I want to read this file and do some operations with that XML file.
But then I thought : , OK , how would I be able to read the encoding
part from : <?xml version="1.0" encoding="xxxxx"?>
if I don't know to analyze the bytes on hard drive...
After a small discussion with Jon I was told that encoding can be automatic inferred between UTF-8 and UTF-16, and those are the only ones the XML specification dictates are okay to leave out.

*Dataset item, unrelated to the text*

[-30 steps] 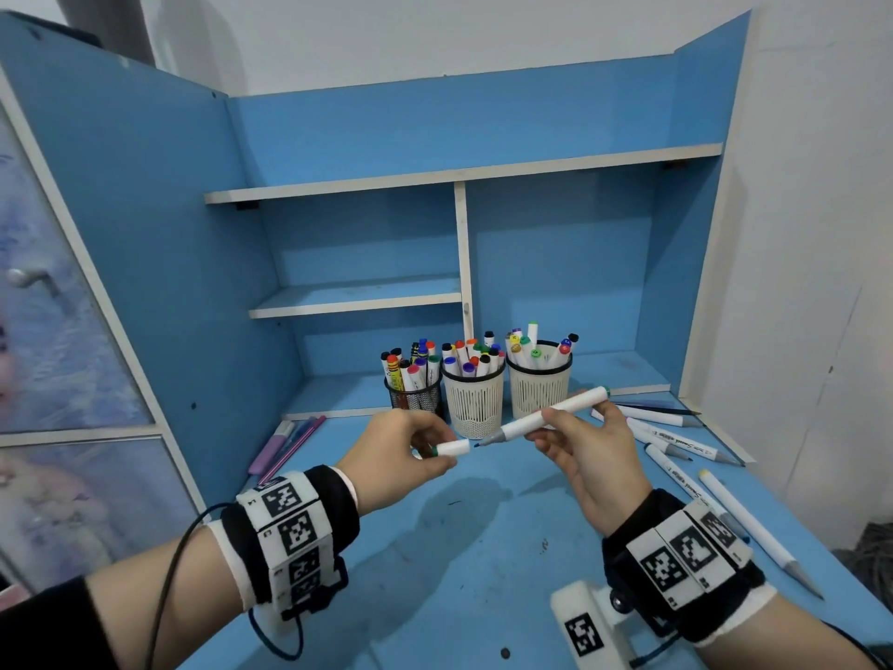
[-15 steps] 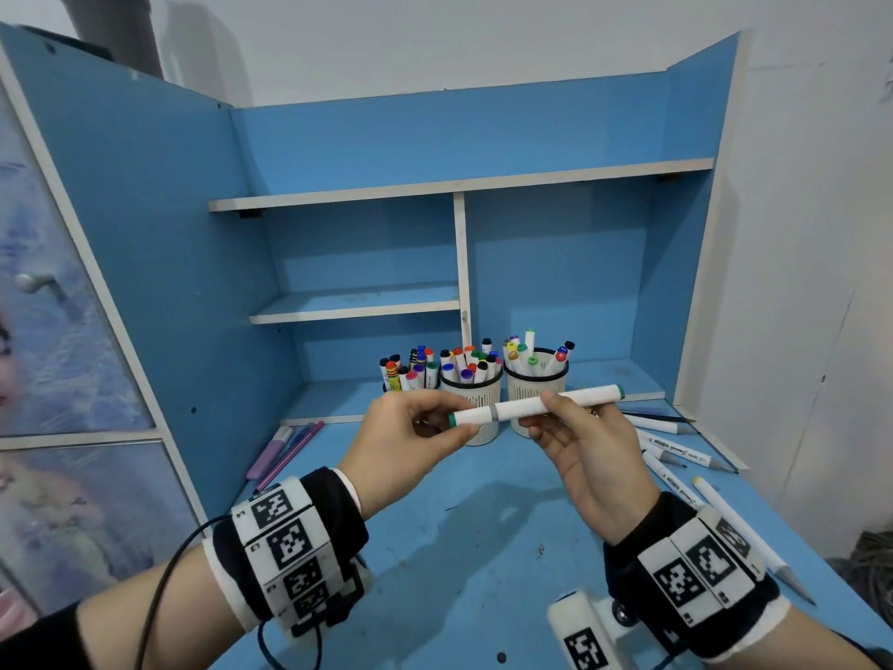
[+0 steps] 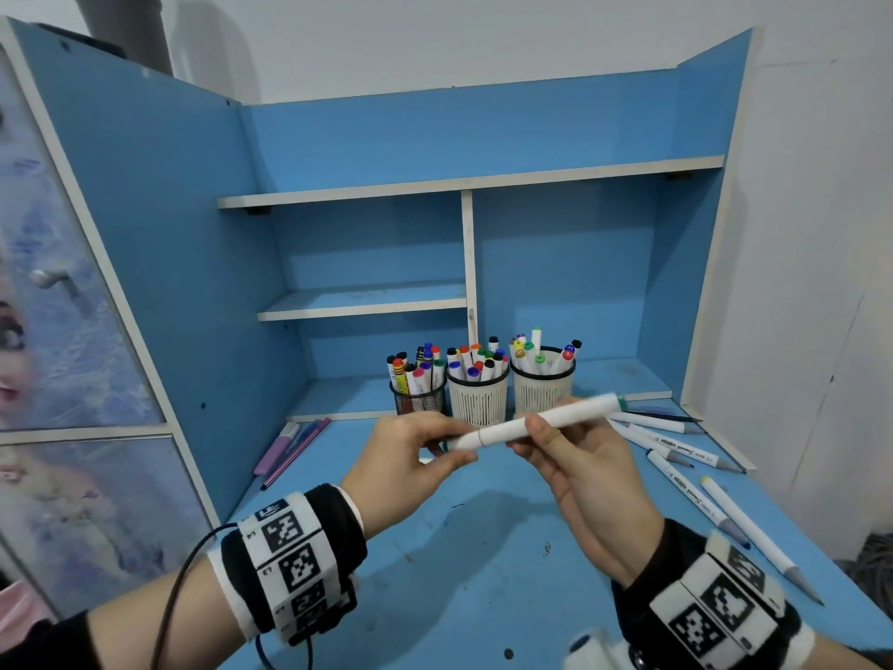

Which led me to ask : what about other encodings ? if that XML was saved in encoding-lala
, how would I able to know it ?
As Jon referenced me to the w3c article - I did find an answer:
The XML encoding declaration functions as an internal label on each entity, indicating which character encoding is in use. Before an XML processor can read the internal label, however, it apparently has to know what character encoding is in use—which is what the internal label is trying to indicate.
It does it via :
Because each XML entity not accompanied by external encoding information and not in UTF-8 or UTF-16 encoding must begin with an XML encoding declaration, in which the first characters must be
<?xml
, any conforming processor can detect, after two to four octets of input, which of the following cases apply. In reading this list, it may help to know that in UCS-4,<
is#x0000003C
and?
is#x0000003F
, and the Byte Order Mark required of UTF-16 data streams is#xFEFF
.
So it does use heuristic methods to get the encoding via trying to get the appropriate <?xml
string.
Another helpful info which helps it was the the structure of the encoding
declaration :
Notice the regex , (basic ascii 0..127) chars and encoding
word.
So here is my question :
even if It saved as utf-8/16/blabla - it DOES SUCCEED to recognize the encoding using first bytes (heuristics or not).
If so , why still <?xml version="1.0" encoding="xxxxx"?>
is needed ?